Practical Time Series Visualization using D3 + OM


At LiquidLandscape, we believe interactive visuals are the best way to explore and understand multi-dimensional data. This holds especially true when dealing with time series data, where being able to travel back and forth in time is crucial for understanding how other dimensions relate. When we were tasked with creating an insightful visualization for portfolio (time series) data, we knew that something highly interactive would be necessary.

We wanted to present multiple interactive visualizations on a single page, showing the data and relationships from different perspectives. We found the combination of D3 and OM to be perfect for this task. D3’s ability to create beautiful visualizations and OM’s sensible approach to state makes for an awesome marriage of design and engineering. Realizing this benefit isn’t free – the two libraries come from different worlds, with conflicting philosophies. However, by following a few guidelines and by looking at our code example, developing in (and building on top of) this model becomes fairly simple.
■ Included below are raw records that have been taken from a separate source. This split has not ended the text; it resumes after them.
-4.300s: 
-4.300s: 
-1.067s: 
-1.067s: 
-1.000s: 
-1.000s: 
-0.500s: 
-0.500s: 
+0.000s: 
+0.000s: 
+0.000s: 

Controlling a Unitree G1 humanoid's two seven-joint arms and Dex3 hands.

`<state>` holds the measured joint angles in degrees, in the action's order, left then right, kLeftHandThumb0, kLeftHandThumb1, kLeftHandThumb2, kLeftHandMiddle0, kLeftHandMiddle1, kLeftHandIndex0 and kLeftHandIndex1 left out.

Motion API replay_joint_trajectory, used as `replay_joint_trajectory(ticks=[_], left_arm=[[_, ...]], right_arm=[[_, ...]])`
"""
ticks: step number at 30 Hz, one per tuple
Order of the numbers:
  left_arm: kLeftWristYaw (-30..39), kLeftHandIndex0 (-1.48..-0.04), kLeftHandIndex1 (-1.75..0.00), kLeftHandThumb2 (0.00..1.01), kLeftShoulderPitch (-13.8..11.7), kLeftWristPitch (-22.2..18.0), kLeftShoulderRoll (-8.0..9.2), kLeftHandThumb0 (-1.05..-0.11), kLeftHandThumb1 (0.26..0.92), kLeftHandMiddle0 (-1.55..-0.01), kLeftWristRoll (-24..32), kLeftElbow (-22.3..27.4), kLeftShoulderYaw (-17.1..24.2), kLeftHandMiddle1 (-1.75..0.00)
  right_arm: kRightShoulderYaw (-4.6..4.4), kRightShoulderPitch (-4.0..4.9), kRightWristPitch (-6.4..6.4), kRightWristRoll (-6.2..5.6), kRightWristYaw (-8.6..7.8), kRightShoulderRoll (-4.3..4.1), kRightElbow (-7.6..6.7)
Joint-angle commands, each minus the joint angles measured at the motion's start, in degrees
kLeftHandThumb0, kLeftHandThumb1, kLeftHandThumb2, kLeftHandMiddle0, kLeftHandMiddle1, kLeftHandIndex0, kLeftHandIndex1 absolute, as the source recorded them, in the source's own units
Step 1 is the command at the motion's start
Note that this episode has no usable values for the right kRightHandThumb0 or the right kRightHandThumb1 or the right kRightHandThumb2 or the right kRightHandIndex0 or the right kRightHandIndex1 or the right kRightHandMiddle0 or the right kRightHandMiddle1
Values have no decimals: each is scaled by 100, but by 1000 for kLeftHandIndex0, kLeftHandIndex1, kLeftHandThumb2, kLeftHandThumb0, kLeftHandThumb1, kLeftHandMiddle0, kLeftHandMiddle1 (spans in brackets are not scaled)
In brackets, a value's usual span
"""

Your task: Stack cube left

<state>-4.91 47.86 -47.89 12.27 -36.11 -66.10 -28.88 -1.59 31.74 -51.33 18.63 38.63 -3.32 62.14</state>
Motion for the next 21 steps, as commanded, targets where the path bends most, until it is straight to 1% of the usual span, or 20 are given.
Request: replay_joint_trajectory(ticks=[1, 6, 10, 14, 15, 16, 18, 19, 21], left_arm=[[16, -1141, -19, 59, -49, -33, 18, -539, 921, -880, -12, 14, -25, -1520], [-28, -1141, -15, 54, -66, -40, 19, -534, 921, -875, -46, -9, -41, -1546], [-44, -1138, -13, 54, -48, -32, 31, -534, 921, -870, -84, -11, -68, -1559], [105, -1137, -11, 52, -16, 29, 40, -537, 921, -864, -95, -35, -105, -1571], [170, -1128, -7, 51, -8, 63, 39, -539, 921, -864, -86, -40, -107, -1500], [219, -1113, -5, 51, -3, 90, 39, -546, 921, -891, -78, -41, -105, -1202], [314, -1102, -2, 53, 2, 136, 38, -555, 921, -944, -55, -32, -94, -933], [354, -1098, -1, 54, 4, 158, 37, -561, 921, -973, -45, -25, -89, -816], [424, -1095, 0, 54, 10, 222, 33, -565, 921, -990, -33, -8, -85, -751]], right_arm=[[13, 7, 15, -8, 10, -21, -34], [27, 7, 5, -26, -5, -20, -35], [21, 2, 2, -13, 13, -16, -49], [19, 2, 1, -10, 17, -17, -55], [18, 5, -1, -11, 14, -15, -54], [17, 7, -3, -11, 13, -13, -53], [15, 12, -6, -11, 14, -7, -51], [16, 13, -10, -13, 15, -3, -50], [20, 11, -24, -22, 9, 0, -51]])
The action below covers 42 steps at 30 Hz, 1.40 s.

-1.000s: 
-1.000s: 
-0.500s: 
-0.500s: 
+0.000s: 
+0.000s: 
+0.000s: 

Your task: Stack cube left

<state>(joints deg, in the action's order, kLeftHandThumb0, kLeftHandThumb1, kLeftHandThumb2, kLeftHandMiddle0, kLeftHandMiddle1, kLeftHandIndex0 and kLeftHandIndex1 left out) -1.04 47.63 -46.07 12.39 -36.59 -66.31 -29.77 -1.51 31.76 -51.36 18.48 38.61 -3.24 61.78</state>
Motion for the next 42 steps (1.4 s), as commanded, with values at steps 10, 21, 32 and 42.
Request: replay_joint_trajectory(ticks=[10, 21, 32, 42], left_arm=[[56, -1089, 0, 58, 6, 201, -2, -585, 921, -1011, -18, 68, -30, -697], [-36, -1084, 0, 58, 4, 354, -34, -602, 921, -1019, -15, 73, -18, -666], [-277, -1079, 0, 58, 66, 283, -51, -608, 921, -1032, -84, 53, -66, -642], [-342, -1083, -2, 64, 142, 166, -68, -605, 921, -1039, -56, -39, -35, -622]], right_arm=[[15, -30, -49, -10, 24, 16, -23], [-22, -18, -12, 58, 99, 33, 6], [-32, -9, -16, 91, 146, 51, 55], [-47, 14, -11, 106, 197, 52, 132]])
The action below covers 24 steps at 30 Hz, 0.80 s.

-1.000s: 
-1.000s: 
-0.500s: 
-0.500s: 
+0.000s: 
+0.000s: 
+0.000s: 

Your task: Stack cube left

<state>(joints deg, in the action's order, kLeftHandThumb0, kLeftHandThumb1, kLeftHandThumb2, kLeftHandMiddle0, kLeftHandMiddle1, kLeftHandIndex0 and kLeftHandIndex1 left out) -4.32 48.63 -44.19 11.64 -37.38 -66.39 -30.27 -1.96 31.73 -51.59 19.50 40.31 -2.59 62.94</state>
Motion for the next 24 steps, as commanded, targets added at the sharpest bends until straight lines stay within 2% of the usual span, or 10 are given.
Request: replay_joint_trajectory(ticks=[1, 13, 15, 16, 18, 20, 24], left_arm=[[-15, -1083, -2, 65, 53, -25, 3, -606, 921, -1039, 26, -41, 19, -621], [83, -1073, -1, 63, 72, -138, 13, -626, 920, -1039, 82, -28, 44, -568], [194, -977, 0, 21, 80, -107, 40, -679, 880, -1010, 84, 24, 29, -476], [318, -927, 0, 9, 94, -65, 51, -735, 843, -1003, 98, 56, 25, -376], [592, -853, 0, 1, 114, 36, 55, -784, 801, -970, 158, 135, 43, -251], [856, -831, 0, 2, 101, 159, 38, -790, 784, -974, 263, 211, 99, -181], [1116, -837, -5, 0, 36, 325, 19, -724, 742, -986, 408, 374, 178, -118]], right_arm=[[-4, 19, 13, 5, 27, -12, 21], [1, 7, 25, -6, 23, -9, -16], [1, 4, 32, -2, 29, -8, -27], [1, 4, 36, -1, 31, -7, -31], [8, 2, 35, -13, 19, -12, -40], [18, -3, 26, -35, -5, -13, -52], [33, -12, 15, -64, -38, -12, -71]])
In order of importance, our goals are:

  1. data consistency/correctness – ’nuff said
  2. responsiveness – the benefits of an interactive visualization greatly diminishes with decreasing responsiveness. When we can’t interact with the data at human-speed, much is lost.
  3. object constancy – with so many changing variables, visual assistance is helpful for following changes in the data

Tools

We’re big fans of how much D3 simplified the creation of beautiful visualizations and knew that it would play a big role.

Clojure(Script) was already a key part of our technical arsenal. The language is natural for data manipulation, and its persistent data structures are a great fit for snapshotting real-time data and making it available as a time series. Since accessing the time series data becomes trivial, this opens up the possibility of having playback functionality (play, pause, rewind) for your visualization app.
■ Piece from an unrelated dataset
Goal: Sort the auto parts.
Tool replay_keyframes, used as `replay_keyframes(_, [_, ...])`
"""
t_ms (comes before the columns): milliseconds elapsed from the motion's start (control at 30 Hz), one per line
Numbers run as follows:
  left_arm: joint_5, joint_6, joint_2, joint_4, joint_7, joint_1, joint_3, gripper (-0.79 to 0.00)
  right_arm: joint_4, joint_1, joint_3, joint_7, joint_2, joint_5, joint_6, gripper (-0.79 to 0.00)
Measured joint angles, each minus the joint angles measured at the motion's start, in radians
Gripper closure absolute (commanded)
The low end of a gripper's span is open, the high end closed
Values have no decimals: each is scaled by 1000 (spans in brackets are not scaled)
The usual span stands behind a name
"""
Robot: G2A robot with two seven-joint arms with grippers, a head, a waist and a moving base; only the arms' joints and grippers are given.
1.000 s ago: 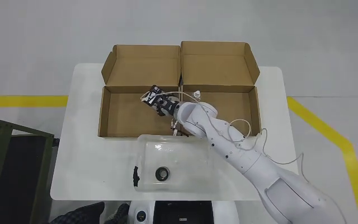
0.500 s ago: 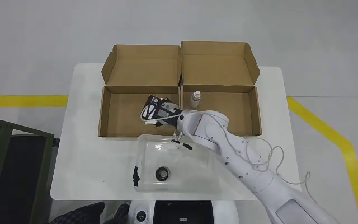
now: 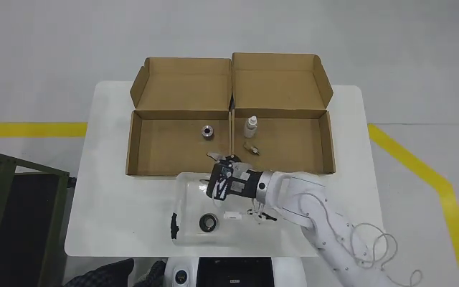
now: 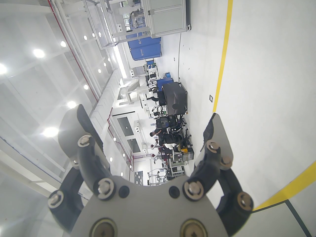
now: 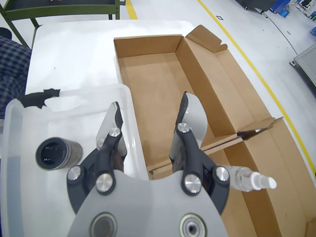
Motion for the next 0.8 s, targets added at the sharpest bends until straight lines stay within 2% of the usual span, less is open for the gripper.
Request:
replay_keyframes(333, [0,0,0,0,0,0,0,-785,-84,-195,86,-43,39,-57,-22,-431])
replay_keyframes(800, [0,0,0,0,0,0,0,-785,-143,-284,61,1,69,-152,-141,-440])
As for the UI itself, Facebook’s React, and its ClojureScript interface, OM, seemed ideal for developing rich UIs that are easy to reason about.

OM from 10,000 ft

At its core, OM is about having a single, atomic representation of application state, and having hierarchical components render the latest snapshot of that state. DOM manipulation is expensive, so when application state changes, OM calculates and executes the minimum set of corresponding DOM updates. A big value-added of OM over React (besides the fact that it’s part of the Clojure ecosystem) is that changes in application state are very efficiently detected due to the fact you can simply do reference equality checks on persistent data structures.

D3 + OM, I’m familiar with both. This should be a no-brainer, right?

This is fine and well if you’re having OM render static html to reflect the data, OM will take care of efficiently rendering the data. However, we’re interested in creating highly interactive visuals using D3. D3 has a very powerful, declarative way of expressing how visual elements relate to data using selections. In my opinion, this is beautifully done, and we don’t want OM components to take over that responsibility. In addition, object constancy (via transitions) is crucial for understanding time series data, hence we don’t want to simply replace DOM elements.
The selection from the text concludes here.